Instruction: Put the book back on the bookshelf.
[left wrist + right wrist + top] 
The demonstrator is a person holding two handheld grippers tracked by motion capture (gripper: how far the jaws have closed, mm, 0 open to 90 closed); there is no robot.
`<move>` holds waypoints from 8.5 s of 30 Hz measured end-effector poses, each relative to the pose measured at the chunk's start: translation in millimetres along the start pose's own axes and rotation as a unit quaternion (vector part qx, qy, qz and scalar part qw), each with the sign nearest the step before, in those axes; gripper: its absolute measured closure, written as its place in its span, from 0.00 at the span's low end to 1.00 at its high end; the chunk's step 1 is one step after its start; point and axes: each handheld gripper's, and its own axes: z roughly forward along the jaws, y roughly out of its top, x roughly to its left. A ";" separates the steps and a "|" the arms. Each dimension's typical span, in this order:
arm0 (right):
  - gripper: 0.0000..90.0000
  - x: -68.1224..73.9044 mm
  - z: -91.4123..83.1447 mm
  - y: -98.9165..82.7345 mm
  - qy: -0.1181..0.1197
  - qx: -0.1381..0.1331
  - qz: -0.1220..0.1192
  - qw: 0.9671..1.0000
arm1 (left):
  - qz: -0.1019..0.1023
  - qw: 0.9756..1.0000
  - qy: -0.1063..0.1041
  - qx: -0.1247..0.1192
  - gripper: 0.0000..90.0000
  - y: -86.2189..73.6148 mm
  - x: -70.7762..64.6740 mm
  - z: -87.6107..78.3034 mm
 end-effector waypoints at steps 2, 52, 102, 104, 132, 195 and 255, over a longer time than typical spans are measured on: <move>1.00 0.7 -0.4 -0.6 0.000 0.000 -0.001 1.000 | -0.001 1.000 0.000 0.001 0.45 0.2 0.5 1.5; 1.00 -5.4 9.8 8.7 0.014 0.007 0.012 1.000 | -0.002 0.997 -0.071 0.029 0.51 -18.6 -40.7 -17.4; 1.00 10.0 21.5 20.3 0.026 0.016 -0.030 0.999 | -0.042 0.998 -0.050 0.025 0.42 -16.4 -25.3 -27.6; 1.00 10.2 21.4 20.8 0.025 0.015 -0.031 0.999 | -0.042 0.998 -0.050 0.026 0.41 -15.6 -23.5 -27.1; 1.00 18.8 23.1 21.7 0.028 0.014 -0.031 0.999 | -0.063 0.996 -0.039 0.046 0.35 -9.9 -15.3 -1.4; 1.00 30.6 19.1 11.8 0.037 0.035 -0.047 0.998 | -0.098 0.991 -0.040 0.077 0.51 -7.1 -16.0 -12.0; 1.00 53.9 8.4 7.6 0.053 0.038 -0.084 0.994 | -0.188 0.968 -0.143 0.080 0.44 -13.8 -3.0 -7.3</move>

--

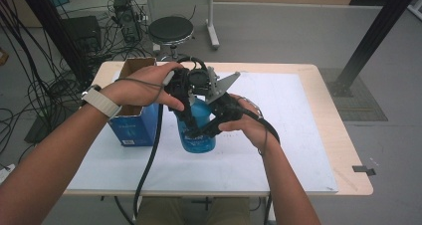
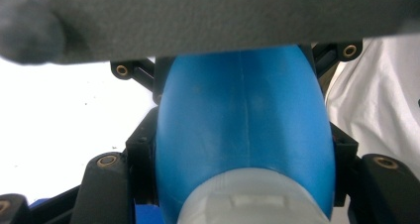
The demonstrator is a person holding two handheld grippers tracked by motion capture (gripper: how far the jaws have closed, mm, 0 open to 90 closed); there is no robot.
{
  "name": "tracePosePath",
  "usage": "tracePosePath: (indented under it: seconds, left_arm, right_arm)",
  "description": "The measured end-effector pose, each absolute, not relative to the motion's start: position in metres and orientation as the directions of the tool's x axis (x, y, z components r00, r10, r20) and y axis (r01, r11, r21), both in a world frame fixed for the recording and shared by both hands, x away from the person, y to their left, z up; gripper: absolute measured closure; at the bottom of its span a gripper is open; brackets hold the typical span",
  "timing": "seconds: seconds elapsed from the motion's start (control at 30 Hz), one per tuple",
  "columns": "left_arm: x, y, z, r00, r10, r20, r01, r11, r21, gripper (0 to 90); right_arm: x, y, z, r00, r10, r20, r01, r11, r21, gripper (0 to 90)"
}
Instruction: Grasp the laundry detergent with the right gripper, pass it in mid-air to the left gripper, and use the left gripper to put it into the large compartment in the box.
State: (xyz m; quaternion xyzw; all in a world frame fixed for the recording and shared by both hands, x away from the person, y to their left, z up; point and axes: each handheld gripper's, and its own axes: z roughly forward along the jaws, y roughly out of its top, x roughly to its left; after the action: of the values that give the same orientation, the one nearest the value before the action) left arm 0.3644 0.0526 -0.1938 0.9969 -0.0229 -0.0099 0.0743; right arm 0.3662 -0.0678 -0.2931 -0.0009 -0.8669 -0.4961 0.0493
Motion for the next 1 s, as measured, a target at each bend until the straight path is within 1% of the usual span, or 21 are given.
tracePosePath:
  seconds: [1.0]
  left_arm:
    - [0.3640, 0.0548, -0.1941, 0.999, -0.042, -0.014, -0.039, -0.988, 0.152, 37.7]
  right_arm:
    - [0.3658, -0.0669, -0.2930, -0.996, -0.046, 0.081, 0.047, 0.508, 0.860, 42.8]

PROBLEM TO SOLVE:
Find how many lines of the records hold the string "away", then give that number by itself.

EXPECTED OUTPUT:
2